*EXERCISE BRIEF*. The expected output is every line below, reproduced exactly.

*GIVEN MATERIAL*.
------

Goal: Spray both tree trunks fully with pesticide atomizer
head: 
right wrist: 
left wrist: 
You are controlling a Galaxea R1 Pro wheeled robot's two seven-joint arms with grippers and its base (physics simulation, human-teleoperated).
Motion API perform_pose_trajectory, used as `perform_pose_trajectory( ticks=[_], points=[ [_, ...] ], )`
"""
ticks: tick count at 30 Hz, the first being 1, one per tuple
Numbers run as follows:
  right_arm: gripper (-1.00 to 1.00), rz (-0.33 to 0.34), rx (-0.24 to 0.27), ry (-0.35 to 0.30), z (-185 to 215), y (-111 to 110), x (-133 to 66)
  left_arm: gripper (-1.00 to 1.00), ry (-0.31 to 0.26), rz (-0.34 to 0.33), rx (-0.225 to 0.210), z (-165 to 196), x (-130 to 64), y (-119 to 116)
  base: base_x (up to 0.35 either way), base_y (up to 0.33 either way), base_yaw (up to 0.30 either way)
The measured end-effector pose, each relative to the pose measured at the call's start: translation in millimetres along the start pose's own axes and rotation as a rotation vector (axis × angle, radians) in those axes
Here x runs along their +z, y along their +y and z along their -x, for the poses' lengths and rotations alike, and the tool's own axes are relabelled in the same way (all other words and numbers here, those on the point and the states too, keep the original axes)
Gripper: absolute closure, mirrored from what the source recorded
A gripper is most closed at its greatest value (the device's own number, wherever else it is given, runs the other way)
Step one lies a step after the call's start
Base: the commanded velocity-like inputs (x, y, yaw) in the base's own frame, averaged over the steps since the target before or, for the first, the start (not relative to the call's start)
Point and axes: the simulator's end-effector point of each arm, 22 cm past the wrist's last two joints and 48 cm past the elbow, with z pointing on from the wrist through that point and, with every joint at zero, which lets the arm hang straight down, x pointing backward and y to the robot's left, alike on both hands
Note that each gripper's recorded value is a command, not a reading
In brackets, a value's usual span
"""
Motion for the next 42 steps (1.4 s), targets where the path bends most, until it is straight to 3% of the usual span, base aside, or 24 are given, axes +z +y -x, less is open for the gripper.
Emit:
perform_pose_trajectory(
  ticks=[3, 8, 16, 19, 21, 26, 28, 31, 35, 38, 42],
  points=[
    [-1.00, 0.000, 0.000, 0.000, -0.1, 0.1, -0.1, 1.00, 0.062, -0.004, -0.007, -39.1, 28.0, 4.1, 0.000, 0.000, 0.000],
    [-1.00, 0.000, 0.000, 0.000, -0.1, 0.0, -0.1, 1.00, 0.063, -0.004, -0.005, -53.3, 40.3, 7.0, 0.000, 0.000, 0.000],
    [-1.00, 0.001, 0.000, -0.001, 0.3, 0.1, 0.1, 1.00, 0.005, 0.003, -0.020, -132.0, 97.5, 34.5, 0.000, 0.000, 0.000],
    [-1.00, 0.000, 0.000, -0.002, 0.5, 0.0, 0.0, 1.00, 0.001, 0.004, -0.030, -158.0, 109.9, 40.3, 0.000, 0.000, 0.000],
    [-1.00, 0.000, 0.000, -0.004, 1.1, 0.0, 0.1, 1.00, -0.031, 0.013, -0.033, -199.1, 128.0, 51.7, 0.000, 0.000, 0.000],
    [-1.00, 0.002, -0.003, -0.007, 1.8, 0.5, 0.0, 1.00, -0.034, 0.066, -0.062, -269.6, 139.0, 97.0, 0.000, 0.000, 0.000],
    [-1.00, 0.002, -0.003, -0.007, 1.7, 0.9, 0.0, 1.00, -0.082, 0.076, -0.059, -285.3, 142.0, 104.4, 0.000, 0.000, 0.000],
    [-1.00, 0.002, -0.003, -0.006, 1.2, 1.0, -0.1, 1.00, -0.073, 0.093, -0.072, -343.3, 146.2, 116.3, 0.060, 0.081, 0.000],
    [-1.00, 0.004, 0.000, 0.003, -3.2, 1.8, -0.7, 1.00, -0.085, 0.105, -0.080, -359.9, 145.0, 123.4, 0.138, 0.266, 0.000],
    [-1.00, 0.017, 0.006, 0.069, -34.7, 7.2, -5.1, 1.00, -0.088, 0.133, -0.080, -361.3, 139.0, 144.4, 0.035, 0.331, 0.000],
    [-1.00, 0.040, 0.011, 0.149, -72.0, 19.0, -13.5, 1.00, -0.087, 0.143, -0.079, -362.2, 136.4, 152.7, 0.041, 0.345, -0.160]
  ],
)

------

*SOLUTION*.
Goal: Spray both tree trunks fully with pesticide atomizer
head: 
right wrist: 
left wrist: 
You are controlling a Galaxea R1 Pro wheeled robot's two seven-joint arms with grippers and its base (physics simulation, human-teleoperated).
Motion API perform_pose_trajectory, used as `perform_pose_trajectory( ticks=[_], points=[ [_, ...] ], )`
"""
ticks: tick count at 30 Hz, the first being 1, one per tuple
Numbers run as follows:
  right_arm: gripper (-1.00 to 1.00), rz (-0.33 to 0.34), rx (-0.24 to 0.27), ry (-0.35 to 0.30), z (-185 to 215), y (-111 to 110), x (-133 to 66)
  left_arm: gripper (-1.00 to 1.00), ry (-0.31 to 0.26), rz (-0.34 to 0.33), rx (-0.225 to 0.210), z (-165 to 196), x (-130 to 64), y (-119 to 116)
  base: base_x (up to 0.35 either way), base_y (up to 0.33 either way), base_yaw (up to 0.30 either way)
The measured end-effector pose, each relative to the pose measured at the call's start: translation in millimetres along the start pose's own axes and rotation as a rotation vector (axis × angle, radians) in those axes
Here x runs along their +z, y along their +y and z along their -x, for the poses' lengths and rotations alike, and the tool's own axes are relabelled in the same way (all other words and numbers here, those on the point and the states too, keep the original axes)
Gripper: absolute closure, mirrored from what the source recorded
A gripper is most closed at its greatest value (the device's own number, wherever else it is given, runs the other way)
Step one lies a step after the call's start
Base: the commanded velocity-like inputs (x, y, yaw) in the base's own frame, averaged over the steps since the target before or, for the first, the start (not relative to the call's start)
Point and axes: the simulator's end-effector point of each arm, 22 cm past the wrist's last two joints and 48 cm past the elbow, with z pointing on from the wrist through that point and, with every joint at zero, which lets the arm hang straight down, x pointing backward and y to the robot's left, alike on both hands
Note that each gripper's recorded value is a command, not a reading
In brackets, a value's usual span
"""
Motion for the next 42 steps (1.4 s), targets where the path bends most, until it is straight to 3% of the usual span, base aside, or 24 are given, axes +z +y -x, less is open for the gripper.
Emit:
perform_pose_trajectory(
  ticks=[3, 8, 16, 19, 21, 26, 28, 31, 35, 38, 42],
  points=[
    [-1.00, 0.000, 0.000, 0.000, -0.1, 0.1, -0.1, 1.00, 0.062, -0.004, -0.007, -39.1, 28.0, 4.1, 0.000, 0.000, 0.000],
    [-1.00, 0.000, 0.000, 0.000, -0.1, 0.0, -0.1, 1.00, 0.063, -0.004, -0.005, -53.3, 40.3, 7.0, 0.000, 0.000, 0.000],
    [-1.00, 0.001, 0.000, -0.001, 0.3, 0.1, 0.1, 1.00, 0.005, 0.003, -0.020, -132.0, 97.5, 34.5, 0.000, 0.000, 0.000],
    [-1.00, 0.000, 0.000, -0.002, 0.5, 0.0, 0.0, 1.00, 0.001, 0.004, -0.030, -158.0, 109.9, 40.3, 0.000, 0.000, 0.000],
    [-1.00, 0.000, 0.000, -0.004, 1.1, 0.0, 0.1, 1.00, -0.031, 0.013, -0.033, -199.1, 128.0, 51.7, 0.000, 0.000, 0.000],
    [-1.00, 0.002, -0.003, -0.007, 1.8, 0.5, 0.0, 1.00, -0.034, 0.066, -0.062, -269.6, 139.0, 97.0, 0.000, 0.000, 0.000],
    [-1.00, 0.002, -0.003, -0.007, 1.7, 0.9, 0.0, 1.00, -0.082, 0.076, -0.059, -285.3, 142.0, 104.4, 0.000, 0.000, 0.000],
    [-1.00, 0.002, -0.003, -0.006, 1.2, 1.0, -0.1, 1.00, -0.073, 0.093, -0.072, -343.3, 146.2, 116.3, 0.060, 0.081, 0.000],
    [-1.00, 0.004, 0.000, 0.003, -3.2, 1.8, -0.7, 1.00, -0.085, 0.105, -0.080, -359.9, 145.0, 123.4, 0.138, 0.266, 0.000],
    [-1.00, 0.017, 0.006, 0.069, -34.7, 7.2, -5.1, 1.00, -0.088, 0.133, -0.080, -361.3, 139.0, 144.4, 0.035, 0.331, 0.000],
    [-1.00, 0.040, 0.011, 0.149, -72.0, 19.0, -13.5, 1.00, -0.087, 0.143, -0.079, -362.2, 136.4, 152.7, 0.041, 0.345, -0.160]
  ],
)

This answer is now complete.